Biolink Model properties: name, description, xref, provided_by, etc.
Note: Non-Biolink Model properties are allowed and won’t violate the specification - this was an intentional design decision to be more inclusive of existing knowledge graphs and allow Biolink to evolve without breaking existing knowledge graphs.

Edge Record Elements#

Each serialization of an edge (Edge record) includes:

Base-level Required Elements:

subject: ID of the source node
predicate: Relationship type from Biolink related_to hierarchy
object: ID of the target node
knowledge_level: Level of knowledge representation (observation, assertion, concept, statement) according to Biolink Model
agent_type: Autonomous agents for edges (informational, computational, biochemical, biological) according to Biolink Model

Edge Provenance:

Use knowledge_source or its descendants (primary_knowledge_source, etc.)
publications: List of publication CURIEs supporting the edge

Optional Elements:

Biolink Model properties: category, publications, etc.
Note: Non-Biolink Model properties are allowed and won’t violate the specification - this was an intentional design decision to be more inclusive of existing knowledge graphs and allow Biolink to evolve without breaking existing knowledge graphs.
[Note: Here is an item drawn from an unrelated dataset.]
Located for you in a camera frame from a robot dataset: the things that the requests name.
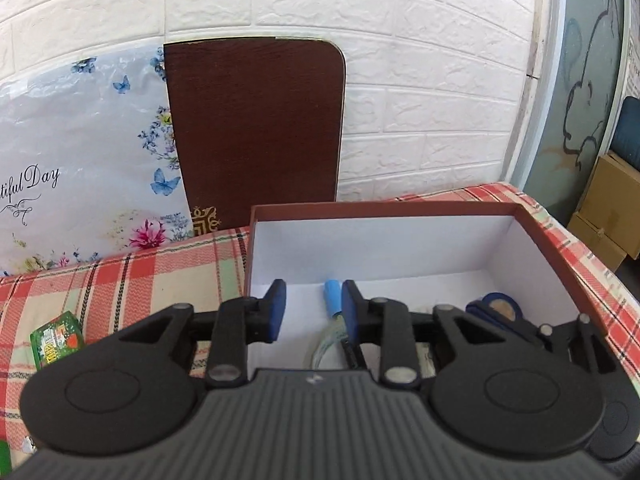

When using KGX as a serialization framework (e.g. the “Transform” operations), note that KGX will try to add required properties with default values when not provided by the user. It will also assign Biolink categories to nodes if not provided by the user. This is done to ensure that the resulting knowledge graph is Biolink Model compliant.

Format Serializations#

KGX supports multiple serialization formats for knowledge graphs. KGX also has a very lightweight schema that imports the Biolink Model and makes two key adjustments to Biolink’s class hierarchy: it adds an is_a relationship between “biolink:NamedThing” and “kgx:Node” and an is_a relationship between “biolink:Association” and “kgx:Edge”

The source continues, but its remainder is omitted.